**Exercise directions:**
Transcribe the entries below word for word, beginning at the line with "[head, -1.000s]" and stopping after the line with "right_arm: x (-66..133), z"; drop all pictures.
....................
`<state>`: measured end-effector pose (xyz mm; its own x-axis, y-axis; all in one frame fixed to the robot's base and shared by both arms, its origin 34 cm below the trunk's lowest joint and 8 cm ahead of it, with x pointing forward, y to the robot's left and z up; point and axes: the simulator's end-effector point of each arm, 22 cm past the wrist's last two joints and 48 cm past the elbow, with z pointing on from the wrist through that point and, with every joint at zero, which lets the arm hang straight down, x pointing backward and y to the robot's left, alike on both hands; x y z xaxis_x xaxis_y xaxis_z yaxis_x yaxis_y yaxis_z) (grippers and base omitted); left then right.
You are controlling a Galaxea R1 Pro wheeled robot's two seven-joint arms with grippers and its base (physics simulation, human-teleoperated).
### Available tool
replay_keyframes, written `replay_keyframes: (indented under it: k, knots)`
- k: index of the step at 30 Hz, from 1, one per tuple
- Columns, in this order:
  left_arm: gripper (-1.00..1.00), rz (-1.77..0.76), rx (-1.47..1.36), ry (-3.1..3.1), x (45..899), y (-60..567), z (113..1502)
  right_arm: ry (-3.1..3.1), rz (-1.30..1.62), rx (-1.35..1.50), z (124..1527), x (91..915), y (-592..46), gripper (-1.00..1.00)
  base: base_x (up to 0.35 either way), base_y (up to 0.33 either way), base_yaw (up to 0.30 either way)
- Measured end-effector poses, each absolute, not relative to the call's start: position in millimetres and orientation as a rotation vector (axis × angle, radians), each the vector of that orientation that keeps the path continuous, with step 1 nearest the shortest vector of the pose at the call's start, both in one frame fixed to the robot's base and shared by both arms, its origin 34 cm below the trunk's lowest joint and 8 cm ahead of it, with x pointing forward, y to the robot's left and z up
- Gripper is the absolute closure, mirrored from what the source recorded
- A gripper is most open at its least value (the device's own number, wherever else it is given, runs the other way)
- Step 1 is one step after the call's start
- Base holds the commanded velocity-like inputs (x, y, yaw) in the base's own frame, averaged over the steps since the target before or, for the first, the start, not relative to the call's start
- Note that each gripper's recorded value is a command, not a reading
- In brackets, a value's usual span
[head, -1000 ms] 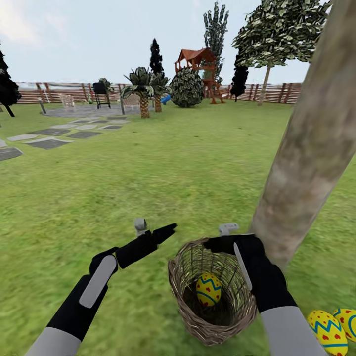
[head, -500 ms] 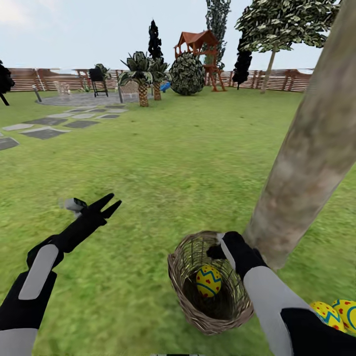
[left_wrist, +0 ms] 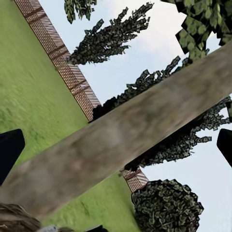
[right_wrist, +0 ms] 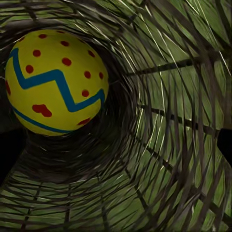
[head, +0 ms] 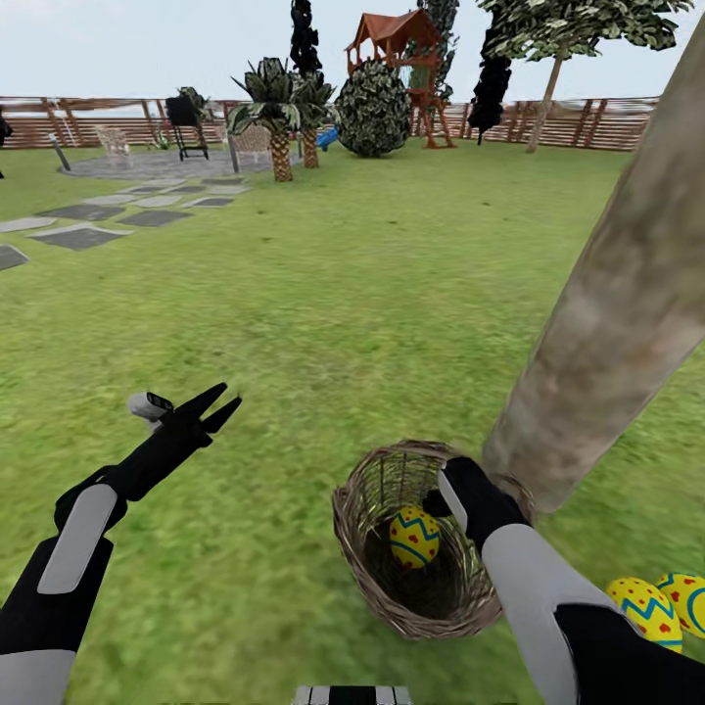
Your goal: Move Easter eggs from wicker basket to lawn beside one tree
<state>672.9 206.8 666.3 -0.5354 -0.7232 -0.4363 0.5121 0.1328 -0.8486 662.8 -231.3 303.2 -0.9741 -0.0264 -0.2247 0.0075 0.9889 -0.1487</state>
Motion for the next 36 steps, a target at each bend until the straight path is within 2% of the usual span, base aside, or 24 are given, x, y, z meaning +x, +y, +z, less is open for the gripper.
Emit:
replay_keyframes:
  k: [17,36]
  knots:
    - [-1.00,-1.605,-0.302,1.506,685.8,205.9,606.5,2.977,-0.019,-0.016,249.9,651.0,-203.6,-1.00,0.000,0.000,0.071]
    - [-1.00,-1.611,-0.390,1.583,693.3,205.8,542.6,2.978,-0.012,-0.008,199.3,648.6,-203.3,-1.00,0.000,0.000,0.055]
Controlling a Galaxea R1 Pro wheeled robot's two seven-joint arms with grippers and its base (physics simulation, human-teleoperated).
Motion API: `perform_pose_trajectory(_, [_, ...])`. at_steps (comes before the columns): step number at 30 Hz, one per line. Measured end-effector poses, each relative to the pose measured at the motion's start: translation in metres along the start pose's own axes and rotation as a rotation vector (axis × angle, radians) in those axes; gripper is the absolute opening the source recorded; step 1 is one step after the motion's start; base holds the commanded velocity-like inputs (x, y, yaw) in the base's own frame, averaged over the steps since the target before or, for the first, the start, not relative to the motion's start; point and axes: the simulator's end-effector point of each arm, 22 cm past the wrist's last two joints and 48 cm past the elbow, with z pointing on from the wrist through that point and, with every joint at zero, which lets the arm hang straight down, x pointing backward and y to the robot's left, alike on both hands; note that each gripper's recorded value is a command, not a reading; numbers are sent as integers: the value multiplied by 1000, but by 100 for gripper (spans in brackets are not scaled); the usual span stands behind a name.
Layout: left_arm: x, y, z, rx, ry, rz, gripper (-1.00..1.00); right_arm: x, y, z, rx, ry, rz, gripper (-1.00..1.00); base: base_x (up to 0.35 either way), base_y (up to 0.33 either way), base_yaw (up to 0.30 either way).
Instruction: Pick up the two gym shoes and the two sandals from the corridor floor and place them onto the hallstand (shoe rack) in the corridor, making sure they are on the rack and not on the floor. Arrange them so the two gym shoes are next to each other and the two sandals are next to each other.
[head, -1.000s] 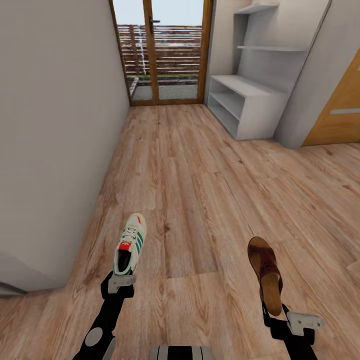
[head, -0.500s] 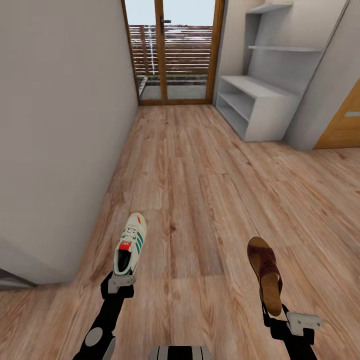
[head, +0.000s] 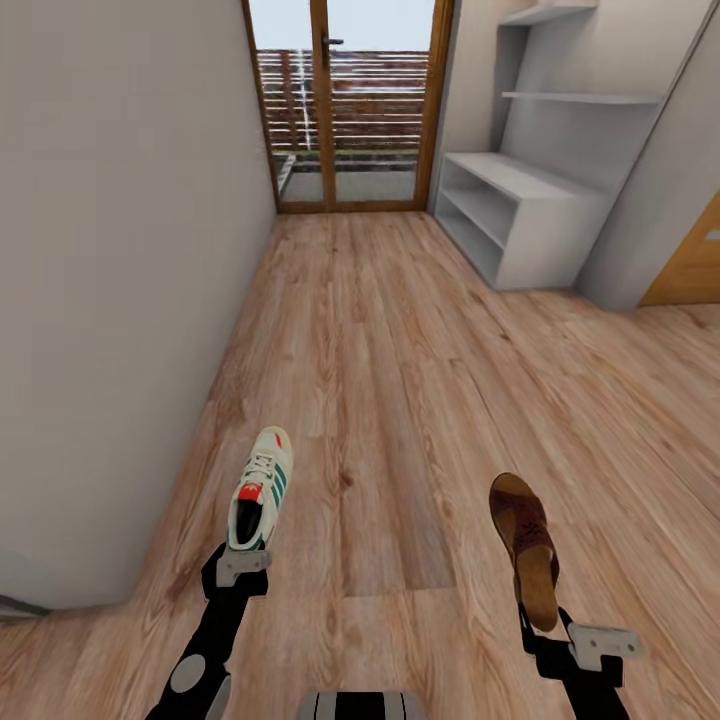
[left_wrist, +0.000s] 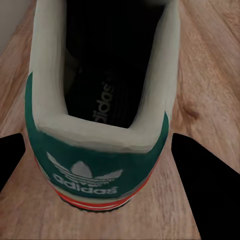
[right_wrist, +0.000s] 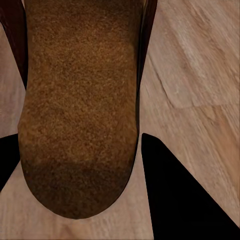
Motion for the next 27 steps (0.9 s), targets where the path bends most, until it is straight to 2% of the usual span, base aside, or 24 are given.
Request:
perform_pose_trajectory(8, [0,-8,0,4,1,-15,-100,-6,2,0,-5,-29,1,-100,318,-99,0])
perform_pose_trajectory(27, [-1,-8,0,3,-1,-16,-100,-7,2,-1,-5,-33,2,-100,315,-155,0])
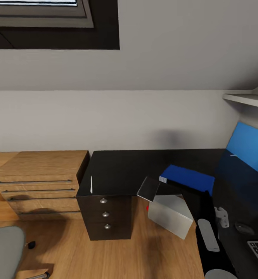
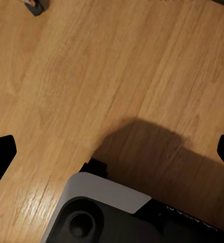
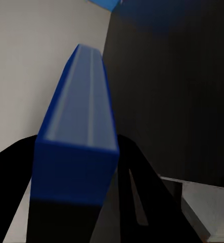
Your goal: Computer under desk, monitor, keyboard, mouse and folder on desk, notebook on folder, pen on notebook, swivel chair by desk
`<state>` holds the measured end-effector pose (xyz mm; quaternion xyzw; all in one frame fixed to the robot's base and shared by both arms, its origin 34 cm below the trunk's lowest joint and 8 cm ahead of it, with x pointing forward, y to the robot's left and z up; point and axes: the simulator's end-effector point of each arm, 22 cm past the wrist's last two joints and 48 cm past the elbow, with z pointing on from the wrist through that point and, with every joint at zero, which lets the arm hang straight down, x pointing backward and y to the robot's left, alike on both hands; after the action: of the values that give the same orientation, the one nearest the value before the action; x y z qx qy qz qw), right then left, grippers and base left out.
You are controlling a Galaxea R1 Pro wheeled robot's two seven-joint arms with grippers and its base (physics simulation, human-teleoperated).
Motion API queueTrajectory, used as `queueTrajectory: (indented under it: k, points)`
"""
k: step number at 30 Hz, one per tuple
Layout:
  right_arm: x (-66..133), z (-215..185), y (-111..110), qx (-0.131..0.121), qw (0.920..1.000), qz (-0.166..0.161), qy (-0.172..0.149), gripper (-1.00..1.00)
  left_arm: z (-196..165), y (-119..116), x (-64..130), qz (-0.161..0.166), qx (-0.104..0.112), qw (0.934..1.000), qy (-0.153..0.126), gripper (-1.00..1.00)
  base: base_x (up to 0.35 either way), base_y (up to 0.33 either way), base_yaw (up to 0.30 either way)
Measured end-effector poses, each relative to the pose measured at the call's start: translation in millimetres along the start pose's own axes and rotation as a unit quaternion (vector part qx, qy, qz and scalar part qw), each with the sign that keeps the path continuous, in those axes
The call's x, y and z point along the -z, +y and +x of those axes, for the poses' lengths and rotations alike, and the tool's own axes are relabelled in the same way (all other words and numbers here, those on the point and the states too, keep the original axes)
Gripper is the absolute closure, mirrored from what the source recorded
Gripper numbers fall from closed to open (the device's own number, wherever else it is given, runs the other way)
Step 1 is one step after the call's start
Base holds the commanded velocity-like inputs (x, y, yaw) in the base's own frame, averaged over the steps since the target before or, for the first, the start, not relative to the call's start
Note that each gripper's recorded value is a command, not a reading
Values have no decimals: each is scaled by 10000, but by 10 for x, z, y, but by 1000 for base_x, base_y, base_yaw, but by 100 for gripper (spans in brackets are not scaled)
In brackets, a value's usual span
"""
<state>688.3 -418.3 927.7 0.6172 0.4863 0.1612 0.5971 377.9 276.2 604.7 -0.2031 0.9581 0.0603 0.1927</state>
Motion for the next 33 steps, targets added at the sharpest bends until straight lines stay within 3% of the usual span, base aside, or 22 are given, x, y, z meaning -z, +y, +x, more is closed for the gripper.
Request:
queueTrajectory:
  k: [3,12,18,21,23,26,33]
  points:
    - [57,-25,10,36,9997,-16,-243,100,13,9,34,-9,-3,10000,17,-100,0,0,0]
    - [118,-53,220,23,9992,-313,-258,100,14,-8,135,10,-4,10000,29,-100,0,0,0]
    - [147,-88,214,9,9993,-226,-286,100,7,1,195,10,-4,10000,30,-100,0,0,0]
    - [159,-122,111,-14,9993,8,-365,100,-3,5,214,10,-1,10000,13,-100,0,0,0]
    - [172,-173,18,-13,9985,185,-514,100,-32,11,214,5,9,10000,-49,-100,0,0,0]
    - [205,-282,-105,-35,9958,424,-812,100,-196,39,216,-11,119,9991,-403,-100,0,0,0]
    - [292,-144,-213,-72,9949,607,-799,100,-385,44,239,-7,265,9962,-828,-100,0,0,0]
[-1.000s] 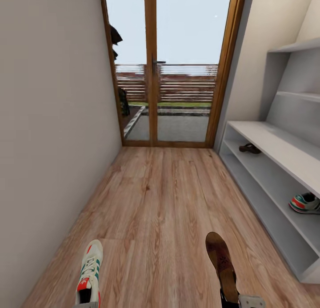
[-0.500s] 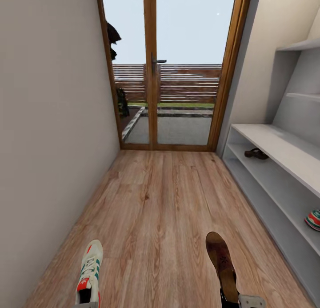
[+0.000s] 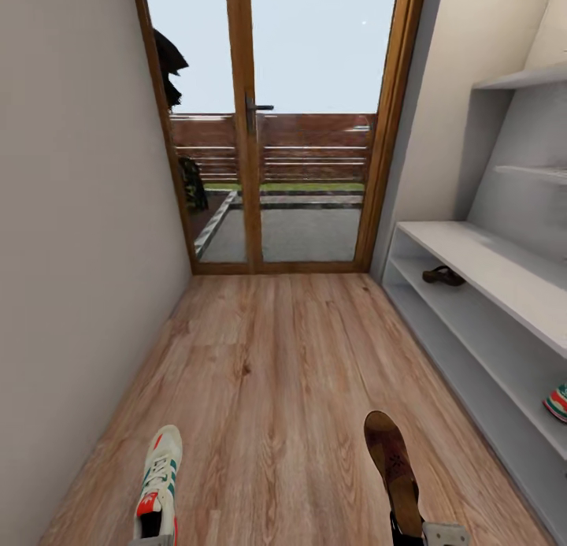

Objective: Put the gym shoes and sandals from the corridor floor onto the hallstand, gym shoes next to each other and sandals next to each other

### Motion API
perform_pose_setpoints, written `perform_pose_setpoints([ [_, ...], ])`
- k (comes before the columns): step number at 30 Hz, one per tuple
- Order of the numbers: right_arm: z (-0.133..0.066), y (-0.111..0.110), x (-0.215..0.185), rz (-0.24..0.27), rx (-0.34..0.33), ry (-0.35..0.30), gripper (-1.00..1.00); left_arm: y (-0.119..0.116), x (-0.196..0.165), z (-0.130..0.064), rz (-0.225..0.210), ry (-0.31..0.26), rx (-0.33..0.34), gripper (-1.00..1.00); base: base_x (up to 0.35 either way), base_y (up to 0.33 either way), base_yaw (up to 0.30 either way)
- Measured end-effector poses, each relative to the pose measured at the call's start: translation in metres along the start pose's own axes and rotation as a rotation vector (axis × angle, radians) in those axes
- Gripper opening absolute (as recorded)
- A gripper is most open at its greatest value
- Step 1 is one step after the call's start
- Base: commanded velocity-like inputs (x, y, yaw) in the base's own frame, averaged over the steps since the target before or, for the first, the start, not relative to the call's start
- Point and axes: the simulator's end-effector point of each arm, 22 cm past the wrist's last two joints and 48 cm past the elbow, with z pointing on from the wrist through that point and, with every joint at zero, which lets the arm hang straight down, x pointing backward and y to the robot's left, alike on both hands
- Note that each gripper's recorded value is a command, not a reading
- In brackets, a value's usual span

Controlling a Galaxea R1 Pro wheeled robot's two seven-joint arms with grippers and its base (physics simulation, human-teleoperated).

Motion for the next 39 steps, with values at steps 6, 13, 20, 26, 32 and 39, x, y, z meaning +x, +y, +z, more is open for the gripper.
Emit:
perform_pose_setpoints([
  [6,0.0,0.0001,-0.0001,0.0,0.0,-0.001,-1.0,0.0,0.0,0.0,0.0,0.0,0.0,-1.0,0.298,0.212,-0.262],
  [13,0.0,0.0001,-0.0001,0.0,0.0,0.0,-1.0,0.0,0.0,0.0,0.0,0.0,0.0,-1.0,0.296,0.219,-0.263],
  [20,0.0,0.0001,0.0,0.0,0.0,0.0,-1.0,0.0,0.0,0.0,0.0,0.0,0.0,-1.0,0.295,0.22,-0.263],
  [26,0.0,0.0001,0.0,-0.001,0.0,0.0,-1.0,0.0,0.0,0.0,0.0,0.0,0.0,-1.0,0.295,0.219,-0.263],
  [32,0.0,0.0001,0.0,-0.001,0.0,0.0,-1.0,0.0,0.0,0.0,0.0,0.0,0.0,-1.0,0.295,0.219,-0.263],
  [39,0.0,0.0001,0.0001,-0.001,0.0,0.0,-1.0,0.0,0.0,0.0,0.0,0.0,0.0,-1.0,0.29,0.226,-0.263],
])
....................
**Reply:**
[head, -1.000s] 
[head, -0.500s] 
[head, +0.000s] 
[left_wrist, +0.000s] 
[right_wrist, +0.000s] 
Motion for the next 27 steps (0.9 s), targets where the path bends most, until it is straight to 2% of the usual span, base aside, or 24 are given.
Request:
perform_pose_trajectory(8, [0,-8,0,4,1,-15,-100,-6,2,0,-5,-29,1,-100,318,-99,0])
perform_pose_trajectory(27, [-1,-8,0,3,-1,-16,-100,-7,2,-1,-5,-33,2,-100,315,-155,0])
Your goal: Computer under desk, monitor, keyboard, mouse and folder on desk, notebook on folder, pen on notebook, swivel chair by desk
`<state>` holds the measured end-effector pose (xyz mm; quaternion xyzw; all in one frame fixed to the robot's base and shared by both arms, its origin 34 cm below the trunk's lowest joint and 8 cm ahead of it, with x pointing forward, y to the robot's left and z up; point and axes: the simulator's end-effector point of each arm, 22 cm past the wrist's last two joints and 48 cm past the elbow, with z pointing on from the wrist through that point and, with every joint at zero, which lets the arm hang straight down, x pointing backward and y to the robot's left, alike on both hands; after the action: of the values that give the same orientation, the one nearest the value before the action; x y z qx qy qz qw), right then left, grippers and base left out.
You are controlling a Galaxea R1 Pro wheeled robot's two seven-joint arms with grippers and its base (physics simulation, human-teleoperated).
Motion API queueTrajectory, used as `queueTrajectory: (indented under it: k, points)`
"""
k: step number at 30 Hz, one per tuple
Layout:
  right_arm: x (-66..133), z (-215..185), y (-111..110), qx (-0.131..0.121), qw (0.920..1.000), qz (-0.166..0.161), qy (-0.172..0.149), gripper (-1.00..1.00)

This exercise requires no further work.